▶ _ABOUT THIS TASK_: Your reply should be the entries, output word for word, with each picture omitted.

*** Opening of MATERIAL FOR THIS TASK ***

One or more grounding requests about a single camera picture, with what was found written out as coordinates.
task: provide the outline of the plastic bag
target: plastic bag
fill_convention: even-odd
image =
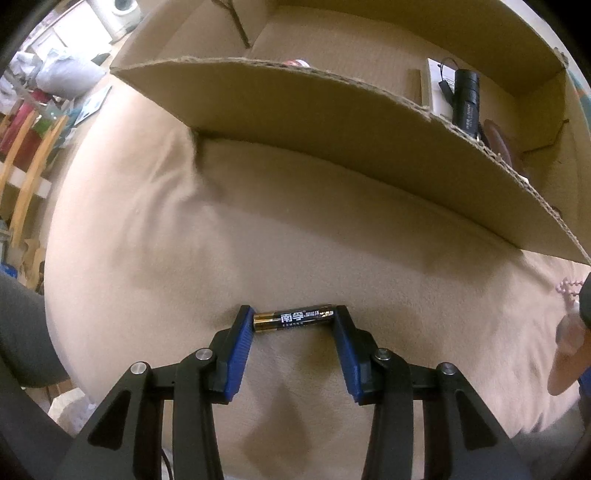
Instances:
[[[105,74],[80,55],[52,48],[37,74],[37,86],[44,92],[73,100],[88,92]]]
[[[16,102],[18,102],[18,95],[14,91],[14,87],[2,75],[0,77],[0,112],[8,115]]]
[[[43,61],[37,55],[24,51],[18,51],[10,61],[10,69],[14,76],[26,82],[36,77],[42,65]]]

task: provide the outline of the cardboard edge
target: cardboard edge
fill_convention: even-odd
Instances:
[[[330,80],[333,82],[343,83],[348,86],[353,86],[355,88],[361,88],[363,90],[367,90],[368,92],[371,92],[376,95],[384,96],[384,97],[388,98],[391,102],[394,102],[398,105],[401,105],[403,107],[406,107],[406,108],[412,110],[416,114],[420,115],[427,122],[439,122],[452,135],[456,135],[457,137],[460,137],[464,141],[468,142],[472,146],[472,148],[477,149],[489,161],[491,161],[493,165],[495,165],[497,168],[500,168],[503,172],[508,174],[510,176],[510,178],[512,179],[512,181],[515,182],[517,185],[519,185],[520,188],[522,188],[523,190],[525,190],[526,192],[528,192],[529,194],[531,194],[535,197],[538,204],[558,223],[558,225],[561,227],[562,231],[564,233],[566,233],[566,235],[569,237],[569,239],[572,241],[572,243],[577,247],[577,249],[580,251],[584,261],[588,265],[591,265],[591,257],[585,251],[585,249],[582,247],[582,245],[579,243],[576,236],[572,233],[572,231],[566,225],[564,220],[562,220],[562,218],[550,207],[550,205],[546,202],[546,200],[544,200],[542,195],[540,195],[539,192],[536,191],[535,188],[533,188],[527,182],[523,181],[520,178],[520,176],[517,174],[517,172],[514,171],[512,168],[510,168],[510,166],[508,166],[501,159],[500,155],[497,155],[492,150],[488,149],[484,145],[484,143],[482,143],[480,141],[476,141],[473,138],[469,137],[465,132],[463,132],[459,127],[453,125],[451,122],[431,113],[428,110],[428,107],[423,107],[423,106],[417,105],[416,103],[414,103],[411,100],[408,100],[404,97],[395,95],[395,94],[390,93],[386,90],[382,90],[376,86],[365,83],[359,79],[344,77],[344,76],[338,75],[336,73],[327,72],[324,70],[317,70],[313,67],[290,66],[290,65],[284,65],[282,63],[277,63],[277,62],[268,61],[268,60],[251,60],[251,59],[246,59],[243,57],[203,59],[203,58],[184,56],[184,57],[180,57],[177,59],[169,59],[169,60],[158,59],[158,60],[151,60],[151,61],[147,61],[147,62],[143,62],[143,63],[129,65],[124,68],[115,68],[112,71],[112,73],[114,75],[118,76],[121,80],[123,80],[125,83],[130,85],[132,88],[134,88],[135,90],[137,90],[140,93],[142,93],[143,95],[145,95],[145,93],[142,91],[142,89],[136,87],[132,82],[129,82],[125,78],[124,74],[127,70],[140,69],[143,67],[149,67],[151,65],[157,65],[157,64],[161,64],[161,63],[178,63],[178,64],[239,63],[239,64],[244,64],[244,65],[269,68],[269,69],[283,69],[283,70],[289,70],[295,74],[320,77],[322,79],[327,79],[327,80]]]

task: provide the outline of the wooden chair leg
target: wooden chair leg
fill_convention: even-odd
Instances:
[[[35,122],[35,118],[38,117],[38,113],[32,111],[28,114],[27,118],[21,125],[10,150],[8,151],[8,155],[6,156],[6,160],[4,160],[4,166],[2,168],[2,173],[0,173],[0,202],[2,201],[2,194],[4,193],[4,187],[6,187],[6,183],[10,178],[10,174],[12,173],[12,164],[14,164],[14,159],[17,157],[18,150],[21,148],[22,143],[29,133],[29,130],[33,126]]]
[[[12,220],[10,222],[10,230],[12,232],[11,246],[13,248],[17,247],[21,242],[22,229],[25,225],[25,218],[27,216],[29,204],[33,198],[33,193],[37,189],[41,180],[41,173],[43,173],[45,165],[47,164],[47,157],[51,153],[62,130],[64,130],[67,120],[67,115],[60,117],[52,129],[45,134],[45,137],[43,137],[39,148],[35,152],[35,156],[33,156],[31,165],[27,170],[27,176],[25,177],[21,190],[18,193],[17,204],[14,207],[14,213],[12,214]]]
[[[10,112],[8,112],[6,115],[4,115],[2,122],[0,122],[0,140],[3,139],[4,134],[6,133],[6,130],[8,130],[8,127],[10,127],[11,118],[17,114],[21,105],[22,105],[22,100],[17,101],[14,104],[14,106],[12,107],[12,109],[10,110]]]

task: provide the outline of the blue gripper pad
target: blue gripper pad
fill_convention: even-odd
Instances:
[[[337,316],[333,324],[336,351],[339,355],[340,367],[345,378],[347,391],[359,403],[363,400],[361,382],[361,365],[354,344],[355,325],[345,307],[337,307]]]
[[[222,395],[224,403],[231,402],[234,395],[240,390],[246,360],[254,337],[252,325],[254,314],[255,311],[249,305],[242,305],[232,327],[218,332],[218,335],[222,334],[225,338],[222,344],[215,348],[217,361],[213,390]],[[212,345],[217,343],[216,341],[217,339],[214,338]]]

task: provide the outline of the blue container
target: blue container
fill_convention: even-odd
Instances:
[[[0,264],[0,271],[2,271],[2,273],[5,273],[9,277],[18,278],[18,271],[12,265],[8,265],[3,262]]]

*** Close of MATERIAL FOR THIS TASK ***

▶ _ANSWER SECTION_:
One or more grounding requests about a single camera picture, with what was found written out as coordinates.
task: provide the outline of the plastic bag
target: plastic bag
fill_convention: even-odd
image =
Instances:
[[[105,74],[80,55],[52,48],[37,74],[37,86],[44,92],[73,100],[88,92]]]
[[[16,102],[18,102],[18,95],[14,91],[14,87],[2,75],[0,77],[0,112],[8,115]]]
[[[43,61],[37,55],[24,51],[18,51],[10,61],[10,69],[14,76],[26,82],[36,77],[42,65]]]

task: provide the outline of the cardboard edge
target: cardboard edge
fill_convention: even-odd
Instances:
[[[330,80],[333,82],[343,83],[348,86],[353,86],[355,88],[361,88],[363,90],[367,90],[368,92],[371,92],[376,95],[384,96],[384,97],[388,98],[391,102],[394,102],[398,105],[401,105],[403,107],[406,107],[406,108],[412,110],[416,114],[420,115],[427,122],[439,122],[452,135],[456,135],[457,137],[460,137],[464,141],[468,142],[472,146],[472,148],[477,149],[489,161],[491,161],[493,165],[495,165],[497,168],[500,168],[503,172],[508,174],[510,176],[510,178],[512,179],[512,181],[515,182],[517,185],[519,185],[520,188],[522,188],[523,190],[525,190],[526,192],[528,192],[529,194],[531,194],[535,197],[538,204],[558,223],[558,225],[561,227],[562,231],[564,233],[566,233],[566,235],[569,237],[569,239],[572,241],[572,243],[577,247],[577,249],[580,251],[584,261],[588,265],[591,265],[591,257],[585,251],[585,249],[582,247],[582,245],[579,243],[576,236],[572,233],[572,231],[566,225],[564,220],[562,220],[562,218],[550,207],[550,205],[546,202],[546,200],[544,200],[542,195],[540,195],[539,192],[536,191],[535,188],[533,188],[527,182],[523,181],[520,178],[520,176],[517,174],[517,172],[514,171],[512,168],[510,168],[510,166],[508,166],[501,159],[500,155],[497,155],[492,150],[488,149],[484,145],[484,143],[482,143],[480,141],[476,141],[473,138],[469,137],[465,132],[463,132],[459,127],[453,125],[451,122],[431,113],[428,110],[428,107],[423,107],[423,106],[417,105],[416,103],[414,103],[411,100],[408,100],[404,97],[395,95],[395,94],[390,93],[386,90],[382,90],[376,86],[365,83],[359,79],[344,77],[344,76],[338,75],[336,73],[327,72],[324,70],[317,70],[313,67],[290,66],[290,65],[284,65],[282,63],[277,63],[277,62],[268,61],[268,60],[251,60],[251,59],[246,59],[243,57],[203,59],[203,58],[184,56],[184,57],[180,57],[177,59],[169,59],[169,60],[158,59],[158,60],[151,60],[151,61],[147,61],[147,62],[143,62],[143,63],[129,65],[124,68],[115,68],[112,71],[112,73],[114,75],[118,76],[121,80],[123,80],[125,83],[130,85],[132,88],[134,88],[135,90],[137,90],[140,93],[142,93],[143,95],[145,95],[145,93],[142,91],[142,89],[136,87],[132,82],[129,82],[125,78],[124,74],[127,70],[140,69],[143,67],[149,67],[151,65],[157,65],[157,64],[161,64],[161,63],[178,63],[178,64],[239,63],[239,64],[244,64],[244,65],[269,68],[269,69],[283,69],[283,70],[289,70],[295,74],[320,77],[322,79],[327,79],[327,80]]]

task: provide the outline of the wooden chair leg
target: wooden chair leg
fill_convention: even-odd
Instances:
[[[35,122],[35,118],[38,117],[38,113],[32,111],[28,114],[27,118],[21,125],[10,150],[8,151],[8,155],[6,156],[6,160],[4,160],[4,166],[2,168],[2,173],[0,173],[0,202],[2,201],[2,194],[4,193],[4,187],[6,187],[6,183],[10,178],[10,174],[12,173],[12,164],[14,164],[14,159],[17,157],[18,150],[21,148],[22,143],[29,133],[29,130],[33,126]]]
[[[12,220],[10,222],[10,230],[12,232],[11,246],[13,248],[17,247],[21,242],[22,229],[25,225],[25,218],[27,216],[29,204],[33,198],[33,193],[37,189],[41,180],[41,173],[43,173],[45,165],[47,164],[47,157],[51,153],[62,130],[64,130],[67,120],[67,115],[60,117],[52,129],[45,134],[45,137],[43,137],[39,148],[35,152],[35,156],[33,156],[31,165],[27,170],[27,176],[25,177],[21,190],[18,193],[17,204],[14,207],[14,213],[12,214]]]
[[[10,112],[8,112],[6,115],[4,115],[2,122],[0,122],[0,140],[3,139],[4,134],[6,133],[6,130],[8,130],[8,127],[10,127],[11,118],[17,114],[21,105],[22,105],[22,100],[17,101],[14,104],[14,106],[12,107],[12,109],[10,110]]]

task: provide the outline of the blue gripper pad
target: blue gripper pad
fill_convention: even-odd
Instances:
[[[337,316],[333,324],[336,351],[339,355],[340,367],[345,378],[347,391],[359,403],[363,400],[361,382],[361,365],[354,344],[355,325],[345,307],[337,307]]]
[[[222,395],[224,403],[231,402],[234,395],[240,390],[246,360],[254,337],[252,325],[254,314],[255,311],[249,305],[242,305],[232,327],[218,332],[218,335],[222,334],[225,338],[222,344],[215,348],[217,361],[213,390]],[[212,345],[217,343],[216,341],[217,339],[214,338]]]

task: provide the outline of the blue container
target: blue container
fill_convention: even-odd
Instances:
[[[0,264],[0,271],[2,271],[2,273],[5,273],[9,277],[18,278],[18,271],[12,265],[8,265],[3,262]]]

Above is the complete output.